[Allerlei]
Hoe blij zijn de menschen dat ze hun snuffelneus eens te gast kunnen zenden op de lucht van vermufte schandaaltjes: zoo waren ze nu de helden van de romantiek!
Och, veel nieuws aan slechtigheden brengen die oude schrifturen niet voor den dag. De wereld is er altoos op uit geweest om zich te ergeren aan de kleinheid van haar groote mannen. Zoo ziet ze hen, zoo heeft ze hen gezien en zoo zal ze voortgaan hen te zien. Ieder die maar zijn vinger uitsteekt om iets in beweging te brengen leeft midden in een klikklak van geklets; en wie werkelijk groot is, met wat een verdoovend geraas gaat de praatratel niet om zijn ooren!
Dankbaar zijn, en ooren en oogen hebben, dat past ons; - ooren om den rhythmus van den hartslag in het menschenleven te hooren, oogen om de oprechtheid van bewegingen en gebaren te zien.

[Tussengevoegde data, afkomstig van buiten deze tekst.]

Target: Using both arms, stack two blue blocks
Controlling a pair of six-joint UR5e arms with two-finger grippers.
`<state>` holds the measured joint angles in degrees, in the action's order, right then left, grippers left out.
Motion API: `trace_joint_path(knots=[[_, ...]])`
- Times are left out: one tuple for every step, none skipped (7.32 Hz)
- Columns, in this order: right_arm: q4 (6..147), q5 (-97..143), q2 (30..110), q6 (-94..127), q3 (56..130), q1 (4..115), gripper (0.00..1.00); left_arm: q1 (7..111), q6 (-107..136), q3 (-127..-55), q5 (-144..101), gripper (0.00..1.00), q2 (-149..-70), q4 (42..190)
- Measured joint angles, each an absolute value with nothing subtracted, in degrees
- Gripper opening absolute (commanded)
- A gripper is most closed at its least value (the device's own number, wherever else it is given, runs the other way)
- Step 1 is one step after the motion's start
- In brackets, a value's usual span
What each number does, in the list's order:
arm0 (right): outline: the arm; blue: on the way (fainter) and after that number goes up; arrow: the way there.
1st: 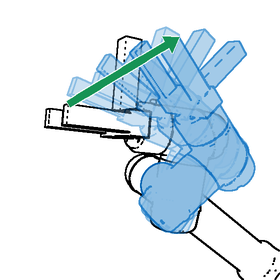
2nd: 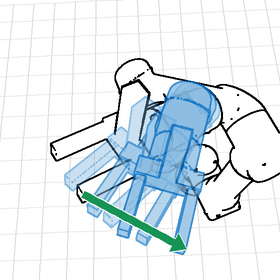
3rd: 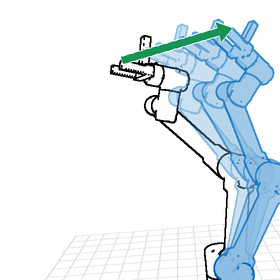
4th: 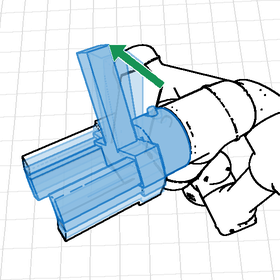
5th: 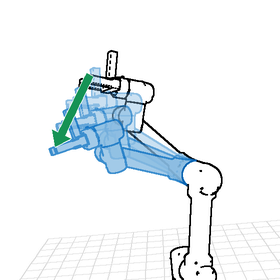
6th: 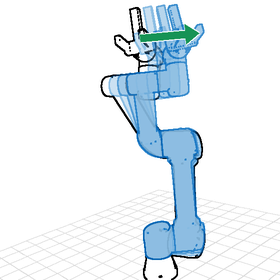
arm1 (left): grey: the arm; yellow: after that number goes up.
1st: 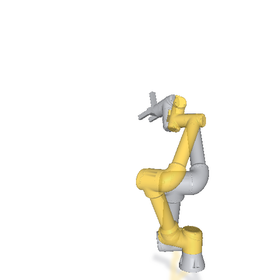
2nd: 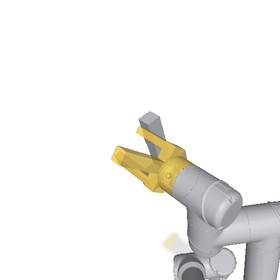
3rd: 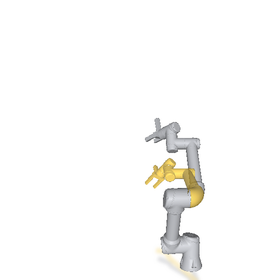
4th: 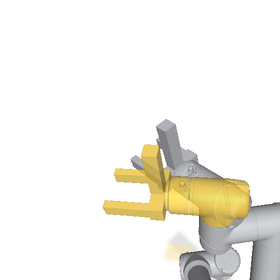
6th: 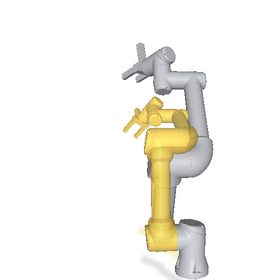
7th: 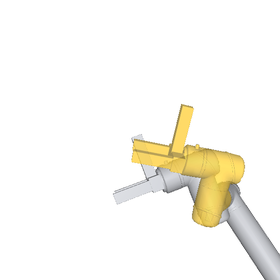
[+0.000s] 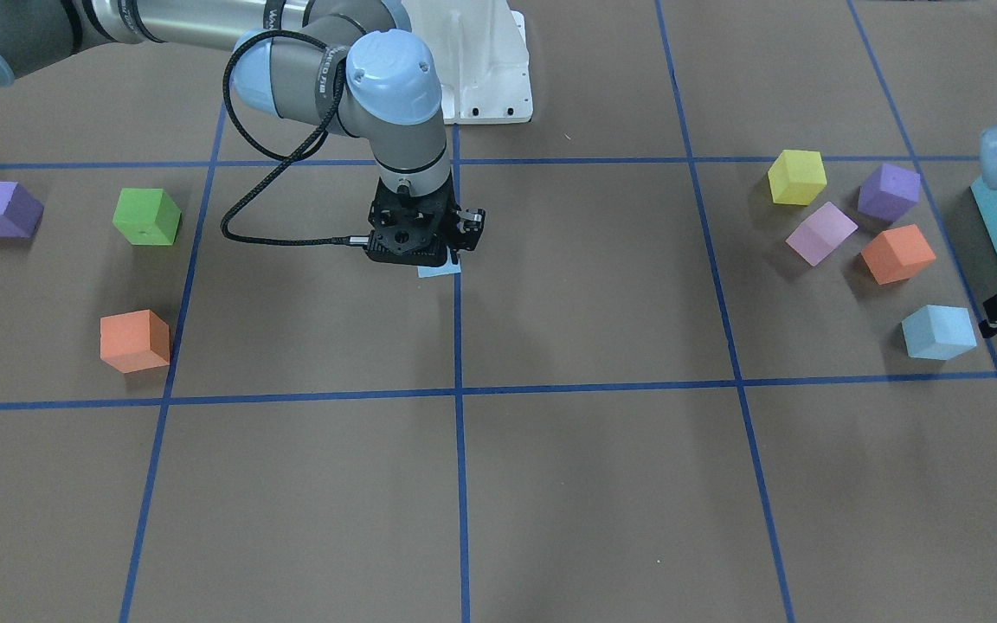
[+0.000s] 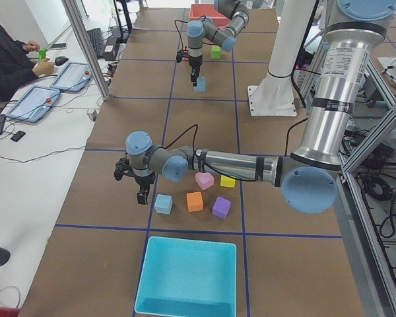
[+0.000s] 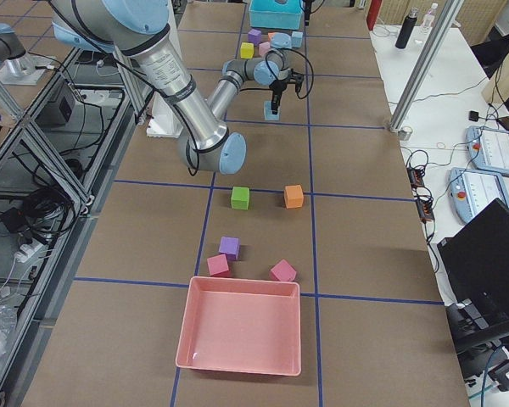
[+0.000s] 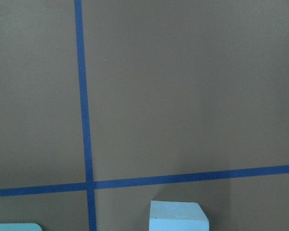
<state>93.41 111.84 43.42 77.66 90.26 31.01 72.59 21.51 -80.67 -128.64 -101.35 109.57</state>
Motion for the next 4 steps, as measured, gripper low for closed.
trace_joint_path(knots=[[92.9, 111.2, 43.4, 77.6, 89.5, 30.7, 0.55, 71.8, 22.6, -78.2, -128.6, 0.98, -101.5, 113.0], [91.7, 110.2, 43.4, 77.7, 88.4, 30.1, 0.55, 71.3, 23.2, -75.9, -128.6, 0.98, -101.5, 115.8], [90.0, 109.2, 43.3, 78.4, 87.2, 29.4, 0.55, 70.8, 23.4, -74.8, -128.5, 0.98, -101.6, 117.1], [88.4, 108.5, 43.1, 79.5, 86.2, 28.9, 0.55, 70.6, 23.5, -74.4, -128.4, 0.98, -101.5, 117.7]])
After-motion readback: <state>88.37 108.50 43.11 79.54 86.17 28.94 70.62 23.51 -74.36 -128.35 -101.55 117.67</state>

En gevoel, en verbeelding.
Gevoel om het leven van anderen in ons zelf op te nemen, en verbeelding om de brokjes van onze kennis als een geheel te aanschouwen. Maar de menschen hebben meestal pleizier om den persoon van hun naaste als een hoop vuil linnen uit elkaar te pluizen.
Byvanck, De Gids, 60e jaarg., Dec. 1896.